Da Gaza a Torino. La poesia si fa medium di vissuti contro l’indifferenza

Pressenza - Monday, July 7, 2025

La serata del 28 giugno, alla Fondazione Amendola di Torino dalle 17,30 alle 22,00,  c’erano tanti poeti, tutti  accomunati dal desiderio di non lasciare l’orrore nell’ oblio. L’iniziativa “Azione Mondiale di poesia per Gaza”, promossa nell’ambito del World Poetry Movement è stata curata  da Immacolata Schiena con la partecipazione di diversi gruppi culturali torinesi e di  Yousef Salman, delegato della Mezza Luna Rossa Palestinese, che ha portato la testimonianza diretta della popolazione civile di Gaza.

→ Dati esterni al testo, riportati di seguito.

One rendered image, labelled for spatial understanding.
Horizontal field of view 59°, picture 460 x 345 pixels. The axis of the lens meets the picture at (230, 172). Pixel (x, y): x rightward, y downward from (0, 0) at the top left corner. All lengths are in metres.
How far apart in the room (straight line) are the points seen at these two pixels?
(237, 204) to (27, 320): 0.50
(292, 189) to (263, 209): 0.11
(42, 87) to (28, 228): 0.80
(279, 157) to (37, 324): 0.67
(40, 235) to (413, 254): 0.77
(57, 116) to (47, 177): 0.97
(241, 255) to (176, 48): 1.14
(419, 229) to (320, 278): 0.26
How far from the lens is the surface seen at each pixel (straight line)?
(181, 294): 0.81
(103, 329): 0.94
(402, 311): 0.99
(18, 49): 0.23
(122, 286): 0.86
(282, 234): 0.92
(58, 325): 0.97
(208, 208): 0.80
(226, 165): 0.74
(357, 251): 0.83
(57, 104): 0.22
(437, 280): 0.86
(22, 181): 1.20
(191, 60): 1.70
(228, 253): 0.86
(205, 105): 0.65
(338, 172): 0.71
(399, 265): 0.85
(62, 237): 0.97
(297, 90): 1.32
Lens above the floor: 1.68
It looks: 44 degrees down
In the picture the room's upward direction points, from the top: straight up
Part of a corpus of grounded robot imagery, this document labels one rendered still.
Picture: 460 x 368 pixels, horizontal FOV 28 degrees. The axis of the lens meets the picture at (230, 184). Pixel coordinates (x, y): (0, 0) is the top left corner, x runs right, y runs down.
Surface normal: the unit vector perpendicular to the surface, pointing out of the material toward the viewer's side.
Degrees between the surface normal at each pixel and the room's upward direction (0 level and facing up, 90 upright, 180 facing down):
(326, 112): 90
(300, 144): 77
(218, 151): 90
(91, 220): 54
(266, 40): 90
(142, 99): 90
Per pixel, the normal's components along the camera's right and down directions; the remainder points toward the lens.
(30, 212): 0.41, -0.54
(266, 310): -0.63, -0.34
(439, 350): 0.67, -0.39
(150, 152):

Tra  i tanti interventi, quello di  Anna Rabufo, insegnante torinese , da due anni comunica con Arwa, ventinovenne di Gaza. Anna e Arwa  si conoscono per lavoro prima del 7 ottobre 2023 e poi continuano a scriversi e consolidano un’amicizia che diventa un ponte tra il nostro mondo e quello  stravolto dalla guerra. Un legame che parla di paura, rabbia, dolore ma anche di un estremo desiderio di normalità.  Le parole di Arwa diventano fonte di ispirazione per Gabriella Mancini, collega di Anna Rabufo e poetessa, che si fa tramite di quel  vissuto  e lo porta sul palco condividendolo con i presenti. In un rarissimo istante di accesso alla rete wi-fi, Arwa  riesce a essere ‘virtualmente’ a Torino e ad ascoltare pezzi di lei attraverso i versi di: ‘ Andarsene’.

 

POESIA: 

Andarsene

È uno strappo nel corpo.

Una lacerazione profonda.

Quel che nasce non è un figlio.

Non è la vita.

È un urlo atavico.

Un grido muto

È morire mentre ancora si respira.

Sopra di me il cielo ringhia,

sputa bava funesta,

falcia via anche la paura.

Si,la paura. Quella che ti mangia le budella.

Quella che ti anestetizza dalla fame e dalla sete.

Quella che ti abita addosso. Ogni secondo di paura è un secondo di vita in più.

Di polvere sono cosparsa,ne sono pieni i miei vestiti, la mia lingua,i miei occhi.

I giorni sono secoli . Scorrono senza scorrere.

Sopravvivo, non vivo.

Mi giro e guardo Rafah,la mia città.

La guardo implodere tra colonne di fumo. Con lei mi implode il cuore, mi implodono i pensieri, implode tutta me .

Assediata,occupata,invasa,mangiata, svuotata e vomitata.

Così mi sento mentre una sola frase mi tuona e mi perfora da giorni le tempie.

Cosa mi porto via?

Le scarpe,il peluche al bordo del letto, i vestiti, una scatola di fagioli,il riso, il sapone…cosa prendo?

I muri della mia casa sono  pezzi di storia.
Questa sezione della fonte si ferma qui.